谢浔倏地转过头,还未出声,便听见小二福沉闷道:“原来这就是定州啊。”语气里满是遗憾。
只可惜这个场景,祖母再也瞧不见了。
定州,有人弃之如敝履,有人期于世外桃源。显然二福和他的祖母便是后者,只是与二福不同的是,老妇人死于途中,死于挺身而出的剎那。
“想祖母了?”谢浔微微侧首,柔和道。
小小的二福重重点头,闷着声道:“想!”
“那你可要好好活下去,连同着祖母的那份一道儿活下去。”冷不丁地谢浔脱口而出道。
定州之行(八)
听得云里雾里的小二福默默攥紧了拳头, 郑重道:“嗯,我会好好活下去的,就像祖母希望的那样。”

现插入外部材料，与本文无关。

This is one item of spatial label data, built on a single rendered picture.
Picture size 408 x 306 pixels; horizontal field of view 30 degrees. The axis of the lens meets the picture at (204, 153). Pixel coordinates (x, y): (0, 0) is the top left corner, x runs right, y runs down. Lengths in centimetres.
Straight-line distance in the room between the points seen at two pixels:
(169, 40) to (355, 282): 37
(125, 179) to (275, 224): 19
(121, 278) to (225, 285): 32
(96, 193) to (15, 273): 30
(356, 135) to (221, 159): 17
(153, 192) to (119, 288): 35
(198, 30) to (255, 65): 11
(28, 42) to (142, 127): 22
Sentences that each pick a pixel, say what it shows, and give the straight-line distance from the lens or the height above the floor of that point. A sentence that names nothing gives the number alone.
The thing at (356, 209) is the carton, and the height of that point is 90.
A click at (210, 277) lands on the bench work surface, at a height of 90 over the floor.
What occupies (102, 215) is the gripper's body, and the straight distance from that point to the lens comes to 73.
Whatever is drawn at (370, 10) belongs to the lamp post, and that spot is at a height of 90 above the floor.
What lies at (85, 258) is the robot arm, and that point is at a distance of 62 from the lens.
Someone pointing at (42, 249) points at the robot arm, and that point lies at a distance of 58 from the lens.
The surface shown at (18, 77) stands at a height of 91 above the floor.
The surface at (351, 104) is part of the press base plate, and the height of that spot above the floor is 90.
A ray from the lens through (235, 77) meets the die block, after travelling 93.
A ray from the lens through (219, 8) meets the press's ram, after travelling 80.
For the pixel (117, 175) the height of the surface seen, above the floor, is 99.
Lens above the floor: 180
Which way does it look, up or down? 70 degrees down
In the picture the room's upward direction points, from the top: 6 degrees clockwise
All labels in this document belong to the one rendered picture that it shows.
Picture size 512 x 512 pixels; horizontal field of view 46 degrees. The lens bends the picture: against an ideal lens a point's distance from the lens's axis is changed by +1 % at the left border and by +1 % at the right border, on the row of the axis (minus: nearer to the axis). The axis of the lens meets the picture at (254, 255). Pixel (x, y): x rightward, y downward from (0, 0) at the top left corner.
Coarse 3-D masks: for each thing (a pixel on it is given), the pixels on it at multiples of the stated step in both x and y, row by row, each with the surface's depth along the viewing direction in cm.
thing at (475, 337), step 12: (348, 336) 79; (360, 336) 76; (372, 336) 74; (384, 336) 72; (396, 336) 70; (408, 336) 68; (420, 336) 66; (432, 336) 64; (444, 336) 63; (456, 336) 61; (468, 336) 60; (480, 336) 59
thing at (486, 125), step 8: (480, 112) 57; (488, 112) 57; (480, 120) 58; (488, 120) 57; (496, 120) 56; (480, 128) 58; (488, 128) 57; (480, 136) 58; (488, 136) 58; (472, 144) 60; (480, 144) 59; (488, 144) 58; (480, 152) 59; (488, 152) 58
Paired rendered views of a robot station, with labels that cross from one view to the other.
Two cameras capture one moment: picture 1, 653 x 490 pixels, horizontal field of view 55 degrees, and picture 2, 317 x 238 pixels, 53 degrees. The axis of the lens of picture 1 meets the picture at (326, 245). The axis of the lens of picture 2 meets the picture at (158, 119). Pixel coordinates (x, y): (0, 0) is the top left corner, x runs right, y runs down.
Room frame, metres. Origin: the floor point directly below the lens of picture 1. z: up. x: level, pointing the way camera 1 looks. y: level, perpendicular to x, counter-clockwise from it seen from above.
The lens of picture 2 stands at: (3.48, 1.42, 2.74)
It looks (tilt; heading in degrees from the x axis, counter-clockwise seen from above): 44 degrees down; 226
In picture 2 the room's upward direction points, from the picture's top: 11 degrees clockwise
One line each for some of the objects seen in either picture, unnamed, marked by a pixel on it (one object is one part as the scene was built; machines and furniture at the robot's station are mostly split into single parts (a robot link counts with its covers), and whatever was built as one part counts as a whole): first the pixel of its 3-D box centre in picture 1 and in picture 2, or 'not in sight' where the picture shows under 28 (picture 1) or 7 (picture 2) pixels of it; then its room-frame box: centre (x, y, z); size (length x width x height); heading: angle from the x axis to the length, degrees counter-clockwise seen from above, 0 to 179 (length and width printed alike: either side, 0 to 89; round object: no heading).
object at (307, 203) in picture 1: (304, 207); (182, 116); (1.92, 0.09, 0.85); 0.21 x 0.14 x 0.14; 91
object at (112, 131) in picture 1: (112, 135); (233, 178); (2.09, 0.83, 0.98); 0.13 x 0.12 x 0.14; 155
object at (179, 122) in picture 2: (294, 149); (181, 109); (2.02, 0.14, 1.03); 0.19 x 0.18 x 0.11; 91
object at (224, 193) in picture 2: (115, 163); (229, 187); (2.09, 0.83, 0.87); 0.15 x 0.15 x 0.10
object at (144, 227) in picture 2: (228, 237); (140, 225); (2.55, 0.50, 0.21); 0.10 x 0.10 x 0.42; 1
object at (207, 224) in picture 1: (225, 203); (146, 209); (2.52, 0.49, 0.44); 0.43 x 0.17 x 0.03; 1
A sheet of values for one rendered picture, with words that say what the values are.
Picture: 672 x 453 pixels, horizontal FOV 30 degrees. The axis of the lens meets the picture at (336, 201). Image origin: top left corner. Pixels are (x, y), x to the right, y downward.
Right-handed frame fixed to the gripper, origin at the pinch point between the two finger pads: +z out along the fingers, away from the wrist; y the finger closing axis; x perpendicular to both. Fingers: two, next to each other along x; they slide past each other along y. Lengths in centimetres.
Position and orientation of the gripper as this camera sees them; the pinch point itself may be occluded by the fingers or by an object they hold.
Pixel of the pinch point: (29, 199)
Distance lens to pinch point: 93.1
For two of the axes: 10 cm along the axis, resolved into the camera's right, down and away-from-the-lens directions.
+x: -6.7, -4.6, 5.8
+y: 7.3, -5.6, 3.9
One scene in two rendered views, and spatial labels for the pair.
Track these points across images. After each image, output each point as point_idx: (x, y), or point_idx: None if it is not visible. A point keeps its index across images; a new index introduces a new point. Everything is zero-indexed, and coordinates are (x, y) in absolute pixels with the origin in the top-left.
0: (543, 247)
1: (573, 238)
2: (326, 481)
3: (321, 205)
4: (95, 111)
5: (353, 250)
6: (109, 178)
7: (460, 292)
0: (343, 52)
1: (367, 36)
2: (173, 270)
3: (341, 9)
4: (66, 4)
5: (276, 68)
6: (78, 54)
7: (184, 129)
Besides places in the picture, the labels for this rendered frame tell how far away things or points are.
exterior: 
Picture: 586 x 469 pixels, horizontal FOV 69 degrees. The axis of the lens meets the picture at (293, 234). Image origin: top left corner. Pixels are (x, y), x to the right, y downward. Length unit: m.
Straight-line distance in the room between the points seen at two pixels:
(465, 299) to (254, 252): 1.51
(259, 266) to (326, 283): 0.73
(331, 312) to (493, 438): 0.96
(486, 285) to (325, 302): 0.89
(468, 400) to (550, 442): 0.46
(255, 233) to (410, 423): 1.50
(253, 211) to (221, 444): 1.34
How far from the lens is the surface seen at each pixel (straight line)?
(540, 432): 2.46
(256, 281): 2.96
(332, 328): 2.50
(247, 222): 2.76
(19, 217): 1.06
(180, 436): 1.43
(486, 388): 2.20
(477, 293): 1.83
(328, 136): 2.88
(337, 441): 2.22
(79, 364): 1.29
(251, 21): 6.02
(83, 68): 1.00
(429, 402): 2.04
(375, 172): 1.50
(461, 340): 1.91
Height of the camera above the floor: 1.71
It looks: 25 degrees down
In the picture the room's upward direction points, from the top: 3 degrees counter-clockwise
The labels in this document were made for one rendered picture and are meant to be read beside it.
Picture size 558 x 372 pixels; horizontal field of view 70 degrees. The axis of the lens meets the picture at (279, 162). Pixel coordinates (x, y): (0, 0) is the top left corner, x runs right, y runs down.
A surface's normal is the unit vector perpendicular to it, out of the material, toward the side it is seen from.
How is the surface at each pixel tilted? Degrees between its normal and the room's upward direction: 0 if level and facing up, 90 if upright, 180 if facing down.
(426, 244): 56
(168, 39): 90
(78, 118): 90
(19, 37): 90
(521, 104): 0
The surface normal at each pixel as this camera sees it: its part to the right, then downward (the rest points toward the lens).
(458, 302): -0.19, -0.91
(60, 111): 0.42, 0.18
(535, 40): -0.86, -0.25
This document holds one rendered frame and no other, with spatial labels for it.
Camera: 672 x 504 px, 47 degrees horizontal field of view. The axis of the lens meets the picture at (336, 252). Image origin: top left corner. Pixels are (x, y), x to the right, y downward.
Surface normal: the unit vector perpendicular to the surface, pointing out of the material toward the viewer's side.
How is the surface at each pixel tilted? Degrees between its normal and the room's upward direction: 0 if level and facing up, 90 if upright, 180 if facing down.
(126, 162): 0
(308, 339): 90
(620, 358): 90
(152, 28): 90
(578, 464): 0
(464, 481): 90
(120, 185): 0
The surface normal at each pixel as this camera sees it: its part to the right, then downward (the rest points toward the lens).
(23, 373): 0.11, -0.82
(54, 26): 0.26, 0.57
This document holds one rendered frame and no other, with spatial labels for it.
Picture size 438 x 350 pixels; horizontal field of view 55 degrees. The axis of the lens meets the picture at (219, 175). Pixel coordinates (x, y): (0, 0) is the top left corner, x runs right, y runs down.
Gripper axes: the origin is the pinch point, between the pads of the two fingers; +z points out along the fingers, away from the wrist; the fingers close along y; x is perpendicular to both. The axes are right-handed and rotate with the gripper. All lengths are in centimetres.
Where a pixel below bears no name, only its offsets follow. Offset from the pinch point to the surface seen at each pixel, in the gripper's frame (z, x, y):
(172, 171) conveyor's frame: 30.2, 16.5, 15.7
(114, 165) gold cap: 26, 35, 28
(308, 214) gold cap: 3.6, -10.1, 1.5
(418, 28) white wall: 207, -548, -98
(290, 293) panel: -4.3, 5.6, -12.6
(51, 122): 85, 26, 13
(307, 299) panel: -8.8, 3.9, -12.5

谢浔擡手揉了揉他的脑袋, 柔和一笑道:“走吧, 我们先去找太傅。”
四人脚步匆匆, 朝着周太傅下榻的地方走去, 其道路两旁皆是一些骨瘦如柴的百姓,双眸无神又涣散。比之定州城外不知好了多少倍。
“这旱灾何时才能结束啊。”赵平榆喟叹道。
说罢, 他擡头看了看豔阳天, 深知此等奢望遥遥无期。
叹息间, 四人总算寻到了周太傅的府邸, 因着有书信做证, 那仆从瞧了两眼, 直到确认字迹乃自家主子所出之后, 警惕的神情才稍稍缓解了许多。
并非他谨慎,而是这定州城内总少不了别又用心之人,每隔几日就有自称是汴梁人前来寻周太傅, 一来二去之下,他也就上心了许多。